The task »
Write each line exactly, from the line that holds "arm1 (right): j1" through the final line of the material, and no other line.

Material provided »

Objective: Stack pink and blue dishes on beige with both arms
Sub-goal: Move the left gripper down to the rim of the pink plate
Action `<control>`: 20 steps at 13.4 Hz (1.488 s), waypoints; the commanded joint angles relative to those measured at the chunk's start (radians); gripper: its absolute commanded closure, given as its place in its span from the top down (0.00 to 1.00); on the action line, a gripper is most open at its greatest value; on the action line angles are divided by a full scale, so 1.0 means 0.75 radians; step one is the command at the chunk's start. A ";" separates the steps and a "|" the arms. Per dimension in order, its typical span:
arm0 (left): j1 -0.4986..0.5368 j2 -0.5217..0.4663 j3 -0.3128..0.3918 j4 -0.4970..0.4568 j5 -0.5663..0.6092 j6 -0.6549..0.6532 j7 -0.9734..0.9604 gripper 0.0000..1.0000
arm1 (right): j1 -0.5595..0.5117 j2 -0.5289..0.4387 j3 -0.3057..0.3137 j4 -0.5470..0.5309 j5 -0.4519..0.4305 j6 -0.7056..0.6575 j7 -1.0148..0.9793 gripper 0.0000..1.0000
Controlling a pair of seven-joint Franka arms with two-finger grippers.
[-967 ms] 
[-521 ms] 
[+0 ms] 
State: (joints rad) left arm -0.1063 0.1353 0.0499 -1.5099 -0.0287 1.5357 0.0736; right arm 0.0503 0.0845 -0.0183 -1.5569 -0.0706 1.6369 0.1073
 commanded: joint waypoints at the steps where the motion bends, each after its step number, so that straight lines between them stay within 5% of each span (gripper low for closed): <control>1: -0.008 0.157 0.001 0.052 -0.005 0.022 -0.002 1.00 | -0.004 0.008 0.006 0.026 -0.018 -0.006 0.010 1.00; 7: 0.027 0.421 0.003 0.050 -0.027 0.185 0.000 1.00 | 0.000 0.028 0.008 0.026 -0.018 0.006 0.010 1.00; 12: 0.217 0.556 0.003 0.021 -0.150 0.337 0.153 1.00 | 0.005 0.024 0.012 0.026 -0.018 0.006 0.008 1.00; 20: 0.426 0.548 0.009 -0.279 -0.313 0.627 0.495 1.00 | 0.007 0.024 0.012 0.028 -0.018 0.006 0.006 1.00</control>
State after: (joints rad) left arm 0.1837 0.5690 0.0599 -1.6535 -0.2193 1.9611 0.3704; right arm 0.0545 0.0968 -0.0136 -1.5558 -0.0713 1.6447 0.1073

Answer space »
arm1 (right): j1 -0.5595..0.5117 j2 -0.5289..0.4387 j3 -0.3057..0.3137 j4 -0.5470..0.5309 j5 -0.4519..0.4305 j6 -0.7056..0.6575 j7 -1.0148..0.9793 gripper 0.0000..1.0000
Controlling a pair of seven-joint Franka arms with two-finger grippers.
[-967 ms] 
[-521 ms] 
[+0 ms] 
State: (joints rad) left arm -0.1063 0.1353 0.0499 -1.5099 -0.0287 1.5357 0.0736; right arm 0.0503 0.0845 -0.0183 -1.5569 -0.0706 1.6369 0.1073
 commanded: joint waypoints at the steps where the motion bends, each after its step number, so that straight lines between them stay within 5% of each span (gripper low for closed): <control>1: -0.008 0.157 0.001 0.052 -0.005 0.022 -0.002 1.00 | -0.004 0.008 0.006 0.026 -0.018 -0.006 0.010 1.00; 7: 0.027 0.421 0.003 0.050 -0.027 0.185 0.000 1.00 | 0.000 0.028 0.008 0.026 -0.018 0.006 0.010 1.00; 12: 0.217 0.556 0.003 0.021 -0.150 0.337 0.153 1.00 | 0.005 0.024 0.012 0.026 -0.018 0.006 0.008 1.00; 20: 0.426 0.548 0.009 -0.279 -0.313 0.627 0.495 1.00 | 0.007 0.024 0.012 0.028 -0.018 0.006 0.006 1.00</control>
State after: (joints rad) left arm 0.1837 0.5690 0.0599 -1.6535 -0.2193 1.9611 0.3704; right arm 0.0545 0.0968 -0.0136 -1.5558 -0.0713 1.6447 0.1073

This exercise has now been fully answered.